BEGIN Records for this exercise

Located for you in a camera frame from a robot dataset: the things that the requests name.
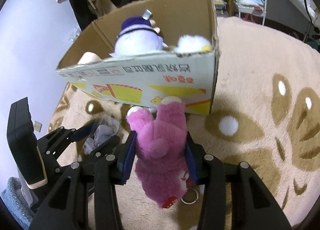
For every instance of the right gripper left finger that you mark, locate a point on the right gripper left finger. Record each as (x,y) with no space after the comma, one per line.
(63,202)

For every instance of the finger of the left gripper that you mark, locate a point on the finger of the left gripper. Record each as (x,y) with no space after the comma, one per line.
(59,139)
(97,149)

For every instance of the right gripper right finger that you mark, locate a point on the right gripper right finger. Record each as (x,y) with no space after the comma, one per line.
(253,205)

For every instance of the pink bear plush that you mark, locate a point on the pink bear plush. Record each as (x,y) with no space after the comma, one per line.
(161,166)

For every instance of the white pink marshmallow plush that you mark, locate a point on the white pink marshmallow plush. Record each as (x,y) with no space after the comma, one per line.
(89,57)

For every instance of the purple hat doll plush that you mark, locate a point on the purple hat doll plush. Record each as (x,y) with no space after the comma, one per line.
(137,37)

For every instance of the beige patterned carpet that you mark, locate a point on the beige patterned carpet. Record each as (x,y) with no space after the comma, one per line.
(265,112)

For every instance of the printed cardboard box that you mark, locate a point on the printed cardboard box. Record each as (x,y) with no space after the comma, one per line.
(146,79)

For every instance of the white fluffy plush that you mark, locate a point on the white fluffy plush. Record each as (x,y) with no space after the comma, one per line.
(191,44)

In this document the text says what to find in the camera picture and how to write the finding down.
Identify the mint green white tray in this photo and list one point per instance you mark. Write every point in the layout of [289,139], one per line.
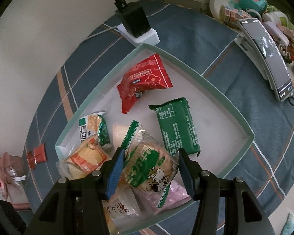
[223,133]

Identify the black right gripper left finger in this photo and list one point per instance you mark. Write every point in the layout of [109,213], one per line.
[75,206]

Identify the pink barcode snack bag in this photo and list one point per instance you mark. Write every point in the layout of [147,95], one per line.
[171,197]

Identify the dark green biscuit pack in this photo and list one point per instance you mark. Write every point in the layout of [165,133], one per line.
[177,127]

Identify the pink paper flower bouquet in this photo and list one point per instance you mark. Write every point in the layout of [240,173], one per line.
[12,177]

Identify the pudding jelly cup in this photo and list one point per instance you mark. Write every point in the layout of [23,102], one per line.
[119,133]

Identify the pink orange bread package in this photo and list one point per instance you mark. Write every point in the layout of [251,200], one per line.
[88,157]

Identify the teal toy box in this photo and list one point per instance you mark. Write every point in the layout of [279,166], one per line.
[258,5]

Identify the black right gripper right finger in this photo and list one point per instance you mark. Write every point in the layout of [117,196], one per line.
[243,212]

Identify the white orange Chinese snack bag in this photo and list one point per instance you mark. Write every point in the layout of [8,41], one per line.
[123,205]

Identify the patterned tape roll stack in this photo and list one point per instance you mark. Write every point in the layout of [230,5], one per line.
[230,16]

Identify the white green cracker pack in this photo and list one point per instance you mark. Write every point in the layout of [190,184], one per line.
[94,124]

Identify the black power adapter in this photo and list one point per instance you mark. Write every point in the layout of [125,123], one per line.
[133,17]

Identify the green cow rice cracker pack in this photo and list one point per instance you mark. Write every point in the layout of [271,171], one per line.
[148,166]

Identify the white bun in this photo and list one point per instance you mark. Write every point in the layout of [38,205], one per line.
[63,169]

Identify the red flower snack bag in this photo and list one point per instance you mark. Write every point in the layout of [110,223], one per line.
[149,74]

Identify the smartphone on stand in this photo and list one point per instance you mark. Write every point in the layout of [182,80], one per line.
[256,42]

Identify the small dark red snack packet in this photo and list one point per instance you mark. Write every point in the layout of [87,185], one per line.
[31,160]

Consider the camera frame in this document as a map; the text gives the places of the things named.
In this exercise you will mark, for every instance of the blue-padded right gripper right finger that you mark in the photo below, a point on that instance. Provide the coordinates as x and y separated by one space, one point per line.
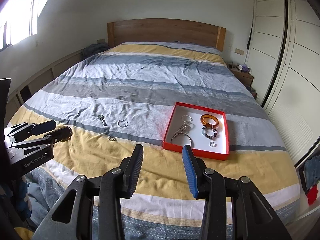
194 171

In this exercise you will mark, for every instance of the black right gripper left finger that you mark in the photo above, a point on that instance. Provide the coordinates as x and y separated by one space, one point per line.
131 169

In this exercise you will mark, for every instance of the thin silver bangle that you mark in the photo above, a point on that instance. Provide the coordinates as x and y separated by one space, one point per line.
181 138

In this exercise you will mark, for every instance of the red jewelry box tray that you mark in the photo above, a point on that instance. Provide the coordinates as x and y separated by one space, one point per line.
208 143

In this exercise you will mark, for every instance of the low wooden side cabinet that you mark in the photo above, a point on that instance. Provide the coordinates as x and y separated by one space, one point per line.
38 81

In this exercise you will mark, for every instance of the orange amber bangle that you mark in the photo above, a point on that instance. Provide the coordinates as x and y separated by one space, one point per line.
209 121

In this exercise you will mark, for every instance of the silver watch green dial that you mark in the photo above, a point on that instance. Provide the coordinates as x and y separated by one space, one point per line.
102 119

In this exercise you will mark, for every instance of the striped bed duvet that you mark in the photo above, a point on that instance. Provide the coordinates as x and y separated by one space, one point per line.
135 87

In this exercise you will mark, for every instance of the wooden nightstand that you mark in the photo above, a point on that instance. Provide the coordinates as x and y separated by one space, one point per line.
245 78

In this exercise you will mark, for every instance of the dark clothes pile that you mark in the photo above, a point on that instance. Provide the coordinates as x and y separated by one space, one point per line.
94 49

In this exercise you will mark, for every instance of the window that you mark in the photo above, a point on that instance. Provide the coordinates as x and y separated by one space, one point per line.
19 20

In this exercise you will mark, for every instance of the wooden headboard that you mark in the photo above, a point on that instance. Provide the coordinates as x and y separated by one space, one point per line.
165 30

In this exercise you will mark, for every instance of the white sliding wardrobe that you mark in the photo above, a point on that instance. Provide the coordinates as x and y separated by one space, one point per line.
283 56

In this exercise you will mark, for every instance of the wall power outlet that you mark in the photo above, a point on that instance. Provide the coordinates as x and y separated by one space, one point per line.
101 41

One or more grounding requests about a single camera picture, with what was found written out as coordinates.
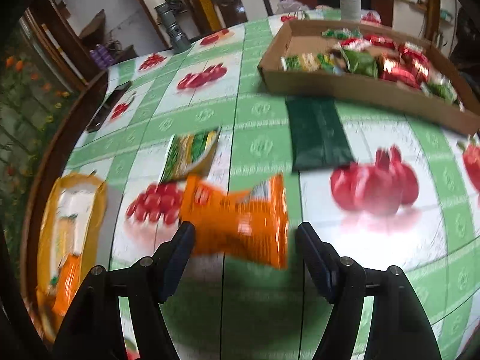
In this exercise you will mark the green yellow snack packet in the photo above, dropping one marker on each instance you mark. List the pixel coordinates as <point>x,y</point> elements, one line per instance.
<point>190,154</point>

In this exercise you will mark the orange packet in tray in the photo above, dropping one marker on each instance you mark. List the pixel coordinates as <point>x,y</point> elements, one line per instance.
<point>67,284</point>

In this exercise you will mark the green snack packet in box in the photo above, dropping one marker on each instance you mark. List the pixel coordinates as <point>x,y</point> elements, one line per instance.
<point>360,63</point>

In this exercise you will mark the dark green snack packet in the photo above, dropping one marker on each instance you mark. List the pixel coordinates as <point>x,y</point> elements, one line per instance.
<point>318,139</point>

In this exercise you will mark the white plastic bags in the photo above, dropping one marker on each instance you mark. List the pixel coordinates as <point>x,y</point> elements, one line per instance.
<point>290,6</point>

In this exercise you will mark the black smartphone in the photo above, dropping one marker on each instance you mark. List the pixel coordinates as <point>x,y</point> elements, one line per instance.
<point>108,105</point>

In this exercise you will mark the brown cardboard snack tray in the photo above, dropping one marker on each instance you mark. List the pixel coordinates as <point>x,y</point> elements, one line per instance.
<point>304,59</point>

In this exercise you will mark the yellow rimmed white tray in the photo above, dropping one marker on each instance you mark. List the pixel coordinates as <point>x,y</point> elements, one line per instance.
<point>71,224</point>

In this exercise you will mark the purple bottles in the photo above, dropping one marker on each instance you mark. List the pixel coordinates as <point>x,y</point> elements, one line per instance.
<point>101,57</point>

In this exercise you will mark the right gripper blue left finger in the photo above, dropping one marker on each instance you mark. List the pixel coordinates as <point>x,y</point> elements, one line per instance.
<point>180,248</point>

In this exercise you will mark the red snack packets pile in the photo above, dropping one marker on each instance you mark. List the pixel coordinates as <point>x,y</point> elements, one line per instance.
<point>403,62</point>

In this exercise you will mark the flower wall painting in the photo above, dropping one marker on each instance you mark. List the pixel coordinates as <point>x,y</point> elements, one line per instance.
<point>34,102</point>

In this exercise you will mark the orange snack packet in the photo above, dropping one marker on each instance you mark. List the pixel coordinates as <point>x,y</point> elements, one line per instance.
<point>251,224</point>

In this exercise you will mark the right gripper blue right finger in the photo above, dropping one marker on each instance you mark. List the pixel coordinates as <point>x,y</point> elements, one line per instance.
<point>321,260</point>

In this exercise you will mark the grey metal flashlight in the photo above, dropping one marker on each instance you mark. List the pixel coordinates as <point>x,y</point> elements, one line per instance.
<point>180,42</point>

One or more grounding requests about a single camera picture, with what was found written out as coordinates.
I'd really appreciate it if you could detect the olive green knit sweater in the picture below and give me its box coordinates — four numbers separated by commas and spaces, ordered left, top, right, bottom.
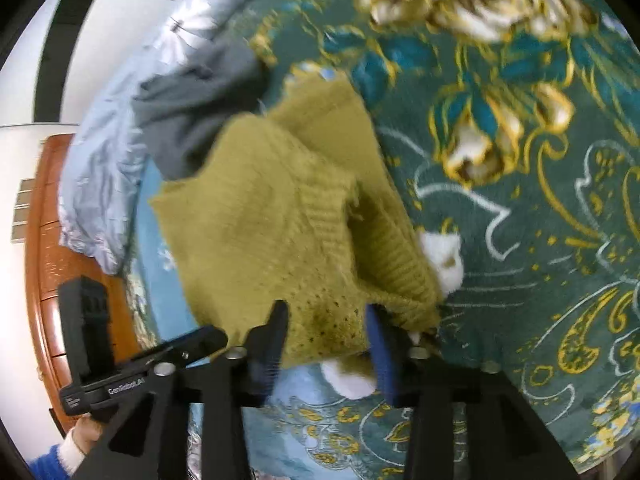
150, 74, 442, 367

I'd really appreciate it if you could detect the person's left hand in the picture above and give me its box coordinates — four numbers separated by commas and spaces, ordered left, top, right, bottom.
72, 414, 105, 455

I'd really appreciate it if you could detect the blue sleeve with white cuff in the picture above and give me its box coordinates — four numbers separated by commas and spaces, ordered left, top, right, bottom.
27, 429, 86, 480

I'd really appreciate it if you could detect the light blue daisy quilt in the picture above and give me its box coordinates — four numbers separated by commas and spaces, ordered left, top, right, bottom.
58, 0, 247, 275

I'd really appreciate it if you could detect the grey folded garment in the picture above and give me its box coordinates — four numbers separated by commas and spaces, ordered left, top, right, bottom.
132, 39, 269, 181

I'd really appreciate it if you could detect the teal floral plush blanket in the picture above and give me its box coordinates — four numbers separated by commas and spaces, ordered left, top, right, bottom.
228, 0, 639, 477

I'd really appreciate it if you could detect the orange wooden bed frame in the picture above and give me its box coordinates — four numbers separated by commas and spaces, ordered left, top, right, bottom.
25, 133, 140, 434

END Records for this exercise

Task goal
Your answer must be every line from the listing above that holds the string "text".

Solution to this problem
In this document the text says what to find in the camera picture and how to write the finding down.
Consider the camera frame in this document as a map; the text gives the places of the things named.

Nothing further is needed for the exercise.